• **WHAT NEEDS TO BE DONE**
From the line that contains "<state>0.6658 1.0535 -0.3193" through the line that contains "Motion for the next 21", output every line of the listing below exactly and leave out all the rest.

• **DATA PROVIDED**
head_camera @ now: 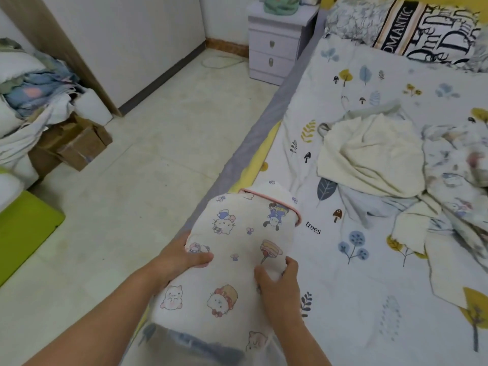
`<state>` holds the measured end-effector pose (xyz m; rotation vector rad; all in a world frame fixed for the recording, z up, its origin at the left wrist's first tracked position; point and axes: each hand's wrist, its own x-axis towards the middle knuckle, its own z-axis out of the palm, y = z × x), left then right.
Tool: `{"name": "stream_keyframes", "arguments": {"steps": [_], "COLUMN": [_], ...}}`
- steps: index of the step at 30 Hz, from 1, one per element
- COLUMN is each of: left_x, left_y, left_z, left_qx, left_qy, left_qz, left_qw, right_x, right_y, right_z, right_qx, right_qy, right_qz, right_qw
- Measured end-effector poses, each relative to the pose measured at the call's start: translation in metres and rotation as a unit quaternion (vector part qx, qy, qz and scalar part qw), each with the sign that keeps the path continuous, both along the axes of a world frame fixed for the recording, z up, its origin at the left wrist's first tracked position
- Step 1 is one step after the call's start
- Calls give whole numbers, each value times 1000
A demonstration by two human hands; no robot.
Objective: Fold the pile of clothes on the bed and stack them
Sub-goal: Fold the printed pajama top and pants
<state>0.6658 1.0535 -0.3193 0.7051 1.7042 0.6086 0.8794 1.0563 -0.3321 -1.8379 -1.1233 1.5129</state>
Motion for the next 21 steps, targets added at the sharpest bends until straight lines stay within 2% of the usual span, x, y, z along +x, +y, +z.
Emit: {"name": "stream_keyframes", "arguments": {"steps": [2,4,7,9,12,14,16,17,18,19,20,21], "left_x": [0,-1,-4,-4,-4,-3,2,5,9,12,17,21], "left_y": [-1,4,18,26,28,22,17,16,16,17,18,19], "left_z": [-6,-5,-1,2,5,5,1,-1,-3,-6,-7,-4], "left_qx": [-16,-9,-19,-18,68,113,120,102,64,19,-9,3], "left_qy": [13,21,14,-6,14,-6,-15,21,102,208,314,398], "left_qz": [-7,-8,51,82,91,126,140,113,60,1,-40,-63], "left_qw": [1000,1000,998,996,993,986,983,988,991,978,949,915], "right_x": [0,2,5,4,0,0,0,-2,-4,-5,-4,-4], "right_y": [2,12,36,51,57,52,46,44,44,46,48,49], "right_z": [-4,-2,6,9,9,8,3,2,1,0,-1,2], "right_qx": [-28,-57,-80,-87,3,61,59,32,0,-26,-31,-1], "right_qy": [-13,12,89,101,50,39,34,26,9,-22,-59,-98], "right_qz": [6,-14,-70,-72,-40,-38,-44,-43,-37,-28,-29,-34], "right_qw": [1000,998,990,989,998,997,997,998,999,999,997,995]}}
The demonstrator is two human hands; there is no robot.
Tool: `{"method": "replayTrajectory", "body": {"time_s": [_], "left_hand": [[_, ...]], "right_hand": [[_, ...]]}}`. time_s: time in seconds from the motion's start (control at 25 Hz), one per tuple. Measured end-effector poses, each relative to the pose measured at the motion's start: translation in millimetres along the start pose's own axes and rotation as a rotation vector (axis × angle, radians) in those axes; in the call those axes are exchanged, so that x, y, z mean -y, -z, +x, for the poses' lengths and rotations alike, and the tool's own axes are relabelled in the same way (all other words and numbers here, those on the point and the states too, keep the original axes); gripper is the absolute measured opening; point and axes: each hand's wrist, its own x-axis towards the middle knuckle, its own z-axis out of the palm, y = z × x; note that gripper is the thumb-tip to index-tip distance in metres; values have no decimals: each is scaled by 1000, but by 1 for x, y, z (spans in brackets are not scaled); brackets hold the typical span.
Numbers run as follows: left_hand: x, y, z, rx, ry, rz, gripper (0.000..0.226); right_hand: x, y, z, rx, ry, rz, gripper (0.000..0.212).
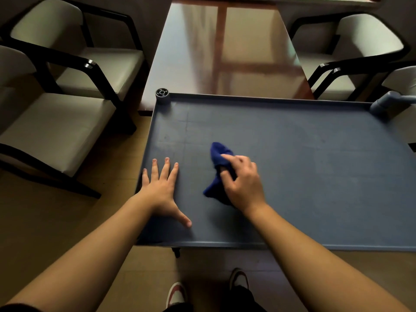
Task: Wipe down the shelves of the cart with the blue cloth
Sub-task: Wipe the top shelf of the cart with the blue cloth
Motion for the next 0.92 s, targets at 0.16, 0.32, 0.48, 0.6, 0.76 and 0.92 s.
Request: {"method": "replayTrajectory", "body": {"time_s": [0.16,0.32,0.48,0.6,0.76,0.92], "left_hand": [[6,-3,0,15,-21,5,192],[3,-4,2,12,-17,17,191],[4,-5,3,9,-20,13,192],[4,-5,2,3,-25,-1,192],[6,-5,1,3,-42,-18,190],[4,-6,0,0,-40,-18,189]], "right_hand": [[43,-50,-14,300,128,-355,58],[40,-59,-30,296,190,-414,43],[21,-32,-55,339,331,-355,33],[2,-9,-70,381,335,-367,30],[-33,27,-87,346,180,-424,30],[-79,63,-99,229,-132,-468,32]]}}
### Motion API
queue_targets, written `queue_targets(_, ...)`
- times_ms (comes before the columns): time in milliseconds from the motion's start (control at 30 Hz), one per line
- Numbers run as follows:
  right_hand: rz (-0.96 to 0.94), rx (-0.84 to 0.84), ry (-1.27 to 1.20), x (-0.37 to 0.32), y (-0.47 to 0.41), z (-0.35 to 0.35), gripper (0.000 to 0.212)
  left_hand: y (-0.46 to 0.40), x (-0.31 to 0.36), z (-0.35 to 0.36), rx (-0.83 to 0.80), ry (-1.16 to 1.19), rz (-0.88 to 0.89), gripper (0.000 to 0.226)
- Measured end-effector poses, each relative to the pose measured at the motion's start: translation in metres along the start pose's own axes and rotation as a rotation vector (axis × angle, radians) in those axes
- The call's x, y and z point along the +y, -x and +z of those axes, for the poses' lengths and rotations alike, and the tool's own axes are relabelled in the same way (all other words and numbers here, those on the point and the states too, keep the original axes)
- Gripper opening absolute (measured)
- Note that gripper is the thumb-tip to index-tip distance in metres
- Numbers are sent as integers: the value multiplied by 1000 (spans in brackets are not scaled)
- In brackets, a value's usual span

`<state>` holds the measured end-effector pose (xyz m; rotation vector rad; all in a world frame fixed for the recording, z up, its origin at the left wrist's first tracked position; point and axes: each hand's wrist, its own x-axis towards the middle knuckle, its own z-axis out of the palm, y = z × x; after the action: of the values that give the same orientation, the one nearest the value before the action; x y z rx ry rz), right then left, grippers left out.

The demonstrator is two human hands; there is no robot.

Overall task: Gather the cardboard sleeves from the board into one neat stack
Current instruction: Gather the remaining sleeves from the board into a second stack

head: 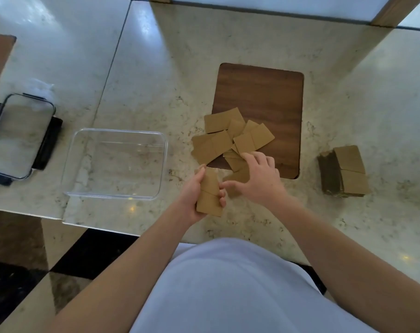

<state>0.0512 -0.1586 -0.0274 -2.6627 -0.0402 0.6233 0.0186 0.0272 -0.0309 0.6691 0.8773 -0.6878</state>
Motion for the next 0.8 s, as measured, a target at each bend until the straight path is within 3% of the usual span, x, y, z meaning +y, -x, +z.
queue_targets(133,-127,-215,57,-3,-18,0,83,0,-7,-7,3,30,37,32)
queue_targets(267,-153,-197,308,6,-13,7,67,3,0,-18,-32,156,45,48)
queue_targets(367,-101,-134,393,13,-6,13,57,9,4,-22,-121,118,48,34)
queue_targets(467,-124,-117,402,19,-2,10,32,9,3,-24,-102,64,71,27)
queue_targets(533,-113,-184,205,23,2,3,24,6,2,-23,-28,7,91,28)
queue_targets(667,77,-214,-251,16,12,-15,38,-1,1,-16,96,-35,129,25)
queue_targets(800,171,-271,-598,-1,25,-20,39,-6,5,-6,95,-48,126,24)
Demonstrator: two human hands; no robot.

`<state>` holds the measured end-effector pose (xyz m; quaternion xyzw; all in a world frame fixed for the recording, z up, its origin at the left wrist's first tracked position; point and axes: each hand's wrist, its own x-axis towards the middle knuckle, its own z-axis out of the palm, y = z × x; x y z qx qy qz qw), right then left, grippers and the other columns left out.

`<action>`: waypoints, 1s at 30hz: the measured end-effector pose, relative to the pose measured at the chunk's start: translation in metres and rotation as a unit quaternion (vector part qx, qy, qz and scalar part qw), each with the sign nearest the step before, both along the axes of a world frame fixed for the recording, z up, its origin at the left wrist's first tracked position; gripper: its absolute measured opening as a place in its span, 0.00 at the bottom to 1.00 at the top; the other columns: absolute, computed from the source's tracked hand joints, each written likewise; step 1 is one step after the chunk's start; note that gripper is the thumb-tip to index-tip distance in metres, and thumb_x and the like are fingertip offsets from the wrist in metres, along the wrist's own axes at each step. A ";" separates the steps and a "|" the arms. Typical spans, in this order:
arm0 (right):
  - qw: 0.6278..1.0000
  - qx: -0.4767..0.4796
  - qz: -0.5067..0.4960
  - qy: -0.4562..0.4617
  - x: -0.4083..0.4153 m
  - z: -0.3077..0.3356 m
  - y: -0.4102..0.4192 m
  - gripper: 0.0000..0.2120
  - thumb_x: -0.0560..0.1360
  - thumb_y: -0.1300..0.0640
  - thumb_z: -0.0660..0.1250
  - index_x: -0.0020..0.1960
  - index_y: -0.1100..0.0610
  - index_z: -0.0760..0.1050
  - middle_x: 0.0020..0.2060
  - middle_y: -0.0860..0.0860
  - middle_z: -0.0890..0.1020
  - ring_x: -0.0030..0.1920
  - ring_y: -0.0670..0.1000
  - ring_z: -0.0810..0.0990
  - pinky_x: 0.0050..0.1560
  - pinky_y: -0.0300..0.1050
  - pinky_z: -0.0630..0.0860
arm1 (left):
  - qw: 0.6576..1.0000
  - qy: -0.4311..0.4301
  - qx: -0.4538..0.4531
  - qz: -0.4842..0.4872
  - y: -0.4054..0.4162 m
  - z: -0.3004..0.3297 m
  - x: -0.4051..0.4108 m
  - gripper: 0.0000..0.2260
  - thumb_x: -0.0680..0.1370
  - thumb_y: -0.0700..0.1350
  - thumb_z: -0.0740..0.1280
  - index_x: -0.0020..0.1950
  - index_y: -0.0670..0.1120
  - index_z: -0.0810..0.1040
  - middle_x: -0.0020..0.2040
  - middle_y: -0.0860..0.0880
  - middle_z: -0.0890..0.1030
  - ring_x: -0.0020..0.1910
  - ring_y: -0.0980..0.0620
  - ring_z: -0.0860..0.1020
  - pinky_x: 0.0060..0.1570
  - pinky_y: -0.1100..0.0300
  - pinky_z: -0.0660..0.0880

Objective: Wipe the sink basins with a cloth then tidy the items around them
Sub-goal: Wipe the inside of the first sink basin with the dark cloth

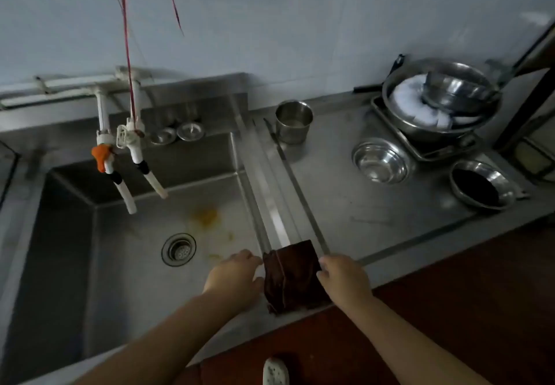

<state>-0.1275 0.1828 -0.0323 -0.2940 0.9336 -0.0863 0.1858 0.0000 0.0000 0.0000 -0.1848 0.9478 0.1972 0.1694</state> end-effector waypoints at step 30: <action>0.910 -0.141 0.373 -0.111 0.071 0.073 -0.163 0.05 0.76 0.53 0.65 0.49 0.50 0.70 0.40 0.47 0.80 0.39 0.47 0.79 0.39 0.42 0.76 | 0.942 0.178 0.016 0.283 -0.070 0.028 0.089 0.36 0.72 0.54 0.70 0.76 0.52 0.57 0.75 0.53 0.58 0.73 0.52 0.57 0.71 0.56 0.60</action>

• **ANSWER TO THE EXERCISE**
<state>0.6658 1.0535 -0.3193 0.7051 1.7042 0.6086 0.8794 1.0563 -0.3321 -1.8379 -1.1233 1.5129</state>
Motion for the next 21 steps, targets added at the sharpest bends until straight lines stay within 2% of the usual span, x, y, z along +x, +y, +z.

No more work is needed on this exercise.